> What needs to be done
Span requested from the data below: the line with "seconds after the" through the line with "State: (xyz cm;", both included. Give only these lines again, exactly, and leave every picture out.

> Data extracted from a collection
──────

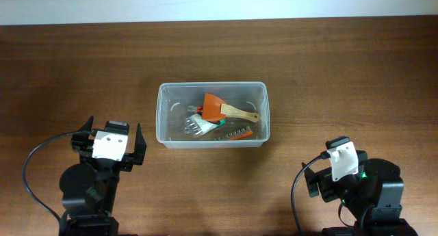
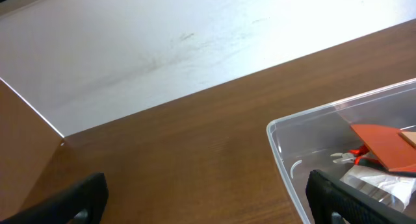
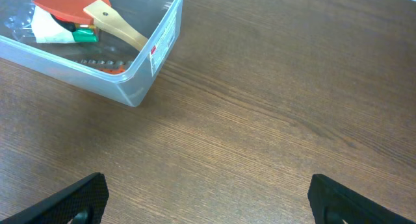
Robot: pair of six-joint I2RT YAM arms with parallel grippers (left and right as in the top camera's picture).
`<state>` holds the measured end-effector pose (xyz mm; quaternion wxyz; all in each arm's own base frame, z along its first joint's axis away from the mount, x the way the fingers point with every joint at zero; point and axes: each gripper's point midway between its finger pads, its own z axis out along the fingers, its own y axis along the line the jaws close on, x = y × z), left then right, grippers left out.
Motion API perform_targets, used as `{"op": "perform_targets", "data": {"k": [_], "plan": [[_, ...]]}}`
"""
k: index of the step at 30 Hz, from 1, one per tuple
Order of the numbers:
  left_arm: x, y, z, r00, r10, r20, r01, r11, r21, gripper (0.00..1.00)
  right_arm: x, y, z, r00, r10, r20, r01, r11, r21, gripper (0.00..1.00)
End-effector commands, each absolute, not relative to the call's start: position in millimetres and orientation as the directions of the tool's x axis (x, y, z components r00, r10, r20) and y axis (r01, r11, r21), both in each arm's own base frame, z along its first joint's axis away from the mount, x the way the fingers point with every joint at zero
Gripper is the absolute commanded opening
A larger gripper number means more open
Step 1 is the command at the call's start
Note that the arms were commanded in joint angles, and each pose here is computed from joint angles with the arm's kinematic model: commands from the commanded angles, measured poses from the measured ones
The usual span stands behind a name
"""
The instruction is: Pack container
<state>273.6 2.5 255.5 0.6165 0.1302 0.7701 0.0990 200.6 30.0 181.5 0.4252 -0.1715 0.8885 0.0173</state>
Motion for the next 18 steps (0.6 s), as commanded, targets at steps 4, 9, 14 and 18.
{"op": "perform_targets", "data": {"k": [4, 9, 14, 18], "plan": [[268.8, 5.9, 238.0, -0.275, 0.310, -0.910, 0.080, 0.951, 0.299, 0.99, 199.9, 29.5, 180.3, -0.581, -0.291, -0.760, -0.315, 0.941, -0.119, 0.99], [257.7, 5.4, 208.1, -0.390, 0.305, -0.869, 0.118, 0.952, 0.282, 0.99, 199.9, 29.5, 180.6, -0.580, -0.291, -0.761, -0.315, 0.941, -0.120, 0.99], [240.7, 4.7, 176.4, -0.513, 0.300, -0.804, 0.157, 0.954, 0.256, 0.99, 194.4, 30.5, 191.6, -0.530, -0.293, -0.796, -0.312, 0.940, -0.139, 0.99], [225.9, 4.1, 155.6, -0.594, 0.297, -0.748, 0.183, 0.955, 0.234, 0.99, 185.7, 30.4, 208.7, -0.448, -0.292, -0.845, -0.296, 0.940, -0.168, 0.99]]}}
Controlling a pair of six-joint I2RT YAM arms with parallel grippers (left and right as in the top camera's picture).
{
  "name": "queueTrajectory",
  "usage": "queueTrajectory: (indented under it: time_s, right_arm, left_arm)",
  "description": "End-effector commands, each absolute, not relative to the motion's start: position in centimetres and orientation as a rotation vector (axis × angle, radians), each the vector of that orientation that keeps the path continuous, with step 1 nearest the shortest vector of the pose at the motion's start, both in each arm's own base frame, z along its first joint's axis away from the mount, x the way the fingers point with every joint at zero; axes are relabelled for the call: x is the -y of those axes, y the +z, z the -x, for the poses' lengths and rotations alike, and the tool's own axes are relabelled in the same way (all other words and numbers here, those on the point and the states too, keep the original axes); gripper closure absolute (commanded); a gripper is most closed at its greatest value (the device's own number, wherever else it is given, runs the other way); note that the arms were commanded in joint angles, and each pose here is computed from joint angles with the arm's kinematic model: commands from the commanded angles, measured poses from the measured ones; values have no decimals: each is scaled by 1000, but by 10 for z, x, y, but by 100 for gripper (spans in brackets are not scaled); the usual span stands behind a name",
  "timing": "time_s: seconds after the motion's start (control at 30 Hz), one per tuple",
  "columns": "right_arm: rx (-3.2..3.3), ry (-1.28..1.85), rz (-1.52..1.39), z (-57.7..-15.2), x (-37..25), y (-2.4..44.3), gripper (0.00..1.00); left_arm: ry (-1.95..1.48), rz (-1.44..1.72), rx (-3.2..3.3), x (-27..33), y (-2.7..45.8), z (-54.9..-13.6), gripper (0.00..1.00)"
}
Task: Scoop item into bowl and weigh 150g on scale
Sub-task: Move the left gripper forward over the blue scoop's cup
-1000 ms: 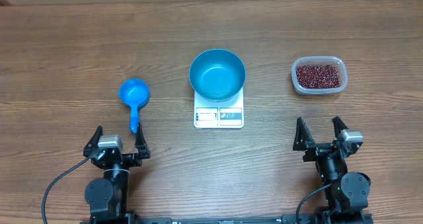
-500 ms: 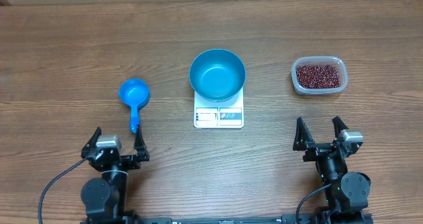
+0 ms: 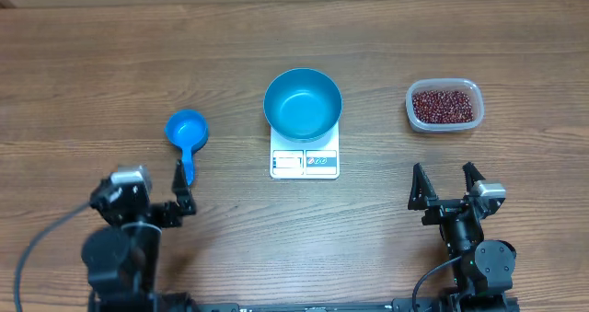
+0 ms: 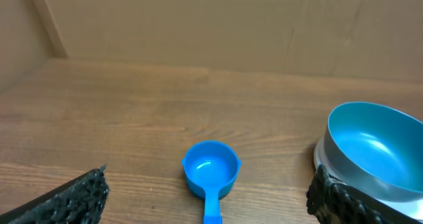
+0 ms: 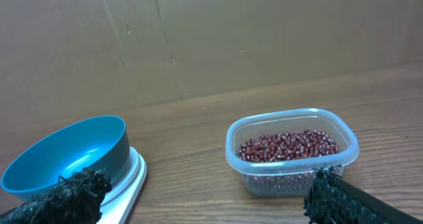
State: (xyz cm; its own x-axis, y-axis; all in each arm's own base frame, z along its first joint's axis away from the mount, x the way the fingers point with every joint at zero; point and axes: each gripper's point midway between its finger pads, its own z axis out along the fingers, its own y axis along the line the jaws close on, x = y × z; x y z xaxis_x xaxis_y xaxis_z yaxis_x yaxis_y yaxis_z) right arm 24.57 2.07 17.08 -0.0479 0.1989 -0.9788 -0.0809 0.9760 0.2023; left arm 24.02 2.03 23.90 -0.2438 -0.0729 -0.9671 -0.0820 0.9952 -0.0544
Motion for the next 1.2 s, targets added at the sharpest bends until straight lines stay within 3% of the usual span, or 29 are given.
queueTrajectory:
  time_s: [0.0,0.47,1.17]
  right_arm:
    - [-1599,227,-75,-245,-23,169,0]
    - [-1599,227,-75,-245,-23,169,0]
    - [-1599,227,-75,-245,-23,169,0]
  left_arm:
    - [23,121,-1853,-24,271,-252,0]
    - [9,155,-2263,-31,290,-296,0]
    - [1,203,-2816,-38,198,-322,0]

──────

> Written response
  "timing": "time_s: seconds after the motion's start (control at 30 Hz), one per tuple",
  "columns": "right_arm: rx (-3.2..3.3), ry (-1.28..1.85), rz (-1.52..1.39), z (-57.7..-15.2), x (-37..25), y (-2.4..44.3), gripper (0.00..1.00); left_arm: ry (-1.95..1.48), rz (-1.44..1.72), rx (-3.2..3.3), x (-27..33), y (-2.7..45.8), z (-54.9..-13.6), gripper (0.00..1.00)"
}
Task: Scoop item into bowl and weigh 150g on scale
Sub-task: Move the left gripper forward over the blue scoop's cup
-1000 ms: 
-500 ms: 
+0 ms: 
+0 ms: 
+0 ms: 
State: (xyz cm; its own x-axis, y-axis; all in each arm's own base frame, z along its first joint's axis away from the mount, x the way the fingers point with every joint at zero; point and axes: each gripper's point midway between its finger pads, its own z axis out along the fingers, its own y axis along the line the jaws close on, x = y × z; x y z xaxis_x xaxis_y xaxis_z yaxis_x yaxis_y yaxis_z) right arm 24.57 2.07 17.08 -0.0479 0.1989 -0.9788 -0.0809 0.9760 0.2023; left arm 24.02 2.03 23.90 -0.2438 -0.0729 -0.9671 -0.0820 0.9952 -0.0544

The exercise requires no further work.